A draft of federal privacy legislation shared with stakeholders and obtained by The Hill last month punted on both of those divisive questions, suggesting that the wait for Congress to lead on the issue may continue.
The CCPA will go into effect over a year after Europe’s landmark privacy law, the General Data Protection Regulation (GDPR), which set transparency standards for companies handling personal data, required sites to minimize the amount of information they collect and gave users more control over their own data.
While companies have been complying with that law, and some like Microsoft have complied with it globally, it is not clear yet how much the two rules will have in common, potentially creating headaches for companies operating in both markets.
“When the CCPA first came out, there was a lot of thought that if you’ve done GDPR you’re already 80 percent of the way there,” Stauss told The Hill. “I don’t know that that’s ultimately come to pass… it’s just vastly different than GDPR” when it comes to privacy policies.
With federal legislation remains tied up, other states may follow California’s lead.
Maine and Nevada have already passed narrower internet privacy laws, and nearly a dozen other states have considered data legislation already.
Among those states are Massachusetts, New York, Oregon and Illinois.
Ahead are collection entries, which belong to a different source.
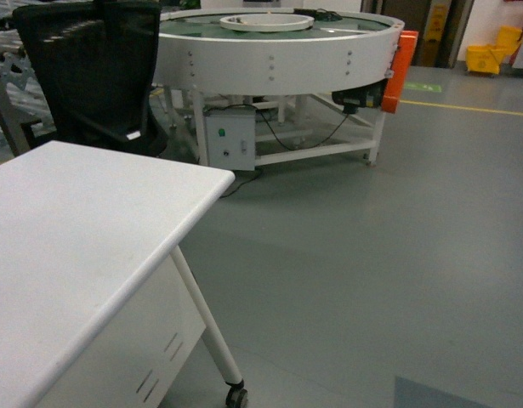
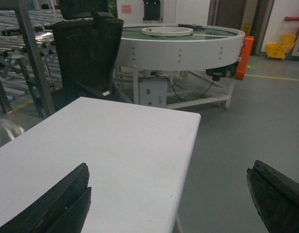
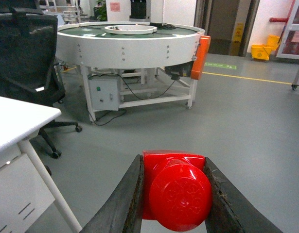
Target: Pick red block from blue box to shelf
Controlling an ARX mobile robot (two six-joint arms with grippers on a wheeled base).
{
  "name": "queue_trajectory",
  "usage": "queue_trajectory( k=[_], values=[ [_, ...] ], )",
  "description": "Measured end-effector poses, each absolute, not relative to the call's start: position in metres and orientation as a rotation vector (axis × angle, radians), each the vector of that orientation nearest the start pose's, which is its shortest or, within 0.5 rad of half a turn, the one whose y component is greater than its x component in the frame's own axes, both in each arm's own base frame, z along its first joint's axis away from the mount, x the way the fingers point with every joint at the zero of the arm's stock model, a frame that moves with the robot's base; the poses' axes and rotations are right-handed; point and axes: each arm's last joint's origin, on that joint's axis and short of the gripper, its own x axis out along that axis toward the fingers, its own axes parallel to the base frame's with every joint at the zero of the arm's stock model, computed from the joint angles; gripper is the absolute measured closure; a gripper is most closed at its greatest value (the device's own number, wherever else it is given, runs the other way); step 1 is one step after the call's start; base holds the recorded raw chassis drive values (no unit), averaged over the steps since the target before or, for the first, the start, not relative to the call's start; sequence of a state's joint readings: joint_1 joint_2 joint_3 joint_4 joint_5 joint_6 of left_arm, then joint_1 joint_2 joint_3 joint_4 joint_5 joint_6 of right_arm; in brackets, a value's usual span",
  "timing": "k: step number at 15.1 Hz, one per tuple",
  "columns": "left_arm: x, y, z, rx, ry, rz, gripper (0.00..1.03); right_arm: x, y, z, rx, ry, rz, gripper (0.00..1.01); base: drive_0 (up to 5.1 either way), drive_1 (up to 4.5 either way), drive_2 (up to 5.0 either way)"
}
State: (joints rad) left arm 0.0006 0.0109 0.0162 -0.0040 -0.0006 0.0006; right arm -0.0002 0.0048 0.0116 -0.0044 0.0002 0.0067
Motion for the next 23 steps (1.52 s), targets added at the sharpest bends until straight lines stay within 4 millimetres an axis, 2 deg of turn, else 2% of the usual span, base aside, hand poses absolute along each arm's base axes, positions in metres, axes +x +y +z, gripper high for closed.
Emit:
queue_trajectory(
  k=[23],
  values=[
    [0.0974, -0.0001, 0.1678, 0.0, -0.001, -0.001, 0.05, 0.0973, 0.0, 0.1665, 0.007, -0.001, -0.001, 0.76, -1.4, -1.37, -1.4]
  ],
)
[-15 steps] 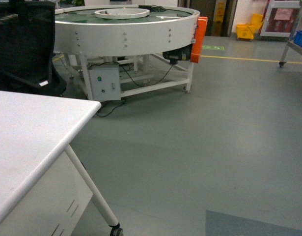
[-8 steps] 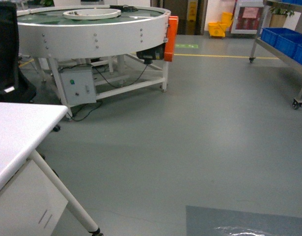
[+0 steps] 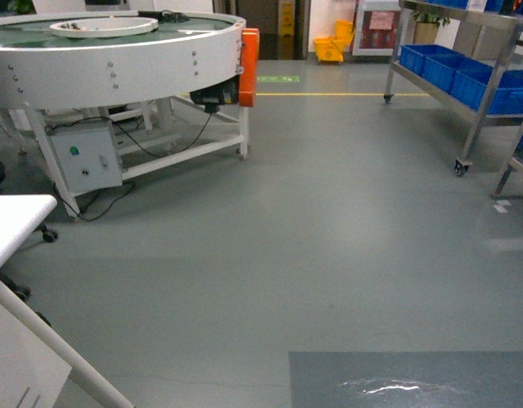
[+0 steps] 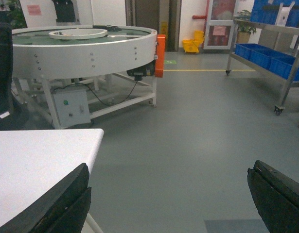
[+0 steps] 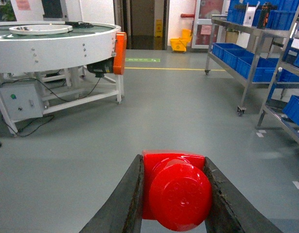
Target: Pick red block from blue box to shelf
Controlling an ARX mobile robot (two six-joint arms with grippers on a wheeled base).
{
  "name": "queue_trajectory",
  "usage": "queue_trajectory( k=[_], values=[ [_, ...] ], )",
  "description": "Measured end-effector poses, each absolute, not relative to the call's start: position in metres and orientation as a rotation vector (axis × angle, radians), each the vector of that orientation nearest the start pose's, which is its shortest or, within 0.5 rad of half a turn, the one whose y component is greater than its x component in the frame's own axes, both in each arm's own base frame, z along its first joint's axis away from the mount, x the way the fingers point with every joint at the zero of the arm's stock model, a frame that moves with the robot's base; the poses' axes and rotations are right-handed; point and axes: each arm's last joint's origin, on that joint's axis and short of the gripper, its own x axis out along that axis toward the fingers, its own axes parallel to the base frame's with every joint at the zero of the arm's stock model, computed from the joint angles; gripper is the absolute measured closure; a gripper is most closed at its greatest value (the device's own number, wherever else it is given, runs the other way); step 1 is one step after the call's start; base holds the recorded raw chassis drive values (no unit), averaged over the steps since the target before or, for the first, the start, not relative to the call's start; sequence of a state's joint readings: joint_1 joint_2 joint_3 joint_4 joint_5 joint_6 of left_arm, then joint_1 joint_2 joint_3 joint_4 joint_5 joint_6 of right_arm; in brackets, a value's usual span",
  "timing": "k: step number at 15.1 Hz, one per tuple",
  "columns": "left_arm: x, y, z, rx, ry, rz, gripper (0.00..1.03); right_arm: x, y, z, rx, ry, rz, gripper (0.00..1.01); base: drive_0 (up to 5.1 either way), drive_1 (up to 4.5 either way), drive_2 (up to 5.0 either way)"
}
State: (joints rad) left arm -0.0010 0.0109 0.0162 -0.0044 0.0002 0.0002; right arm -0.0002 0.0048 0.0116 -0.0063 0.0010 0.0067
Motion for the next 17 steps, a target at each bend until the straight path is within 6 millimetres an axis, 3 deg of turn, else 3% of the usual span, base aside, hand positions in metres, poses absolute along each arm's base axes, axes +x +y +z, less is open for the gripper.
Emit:
queue_trajectory(
  k=[17],
  values=[
    [0.0974, -0.0001, 0.1678, 0.0, -0.001, -0.001, 0.05, 0.0973, 0.0, 0.1666, 0.007, -0.002, 0.0, 0.76, -1.4, -1.36, -1.4]
  ],
)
The potential for a patchwork system of privacy laws has left many companies unsure about whether to adhere directly to CCPA or develop broader, more flexible data management regimes.
Adding to the data privacy law morass, California may pass additional rules in 2020.
The group behind the ballot measure that originally resulted in the CCPA are reportedly planning another ballot measure which could create an independent agency to enforce data privacy rules and an opt-in system for internet users under 16, a proposition backed by Sen. Dianne FeinsteinDianne Emiel FeinsteinSenate Democrats press GOP chairmen over Ukraine allegations Lobbying World Congress set to pass bill to help terrorism victims win compensation from Palestinian Authority MORE (D-Calif.).
“I think the fairest way is opt-in,” Feinstein told reporters in December, saying that opt-out systems help businesses profit on unknowing customers.
While California has beat the federal government and other states to the punch on data privacy laws, the CCPA is likely to be the first in a flurry of regulations as consumers grow more concerned about the conduct of the biggest online platforms.
“This is the start not the end,” Stauss said. “We’re going to see a ton of states looking at this issue, I think we’ll see some states really try to get it across the finish line this year now that the California statute is fully baked.”
“Buckle up — it’s going to be a wild ride for the next probably 3 to 5 years until we get some sort of normalcy in this area.”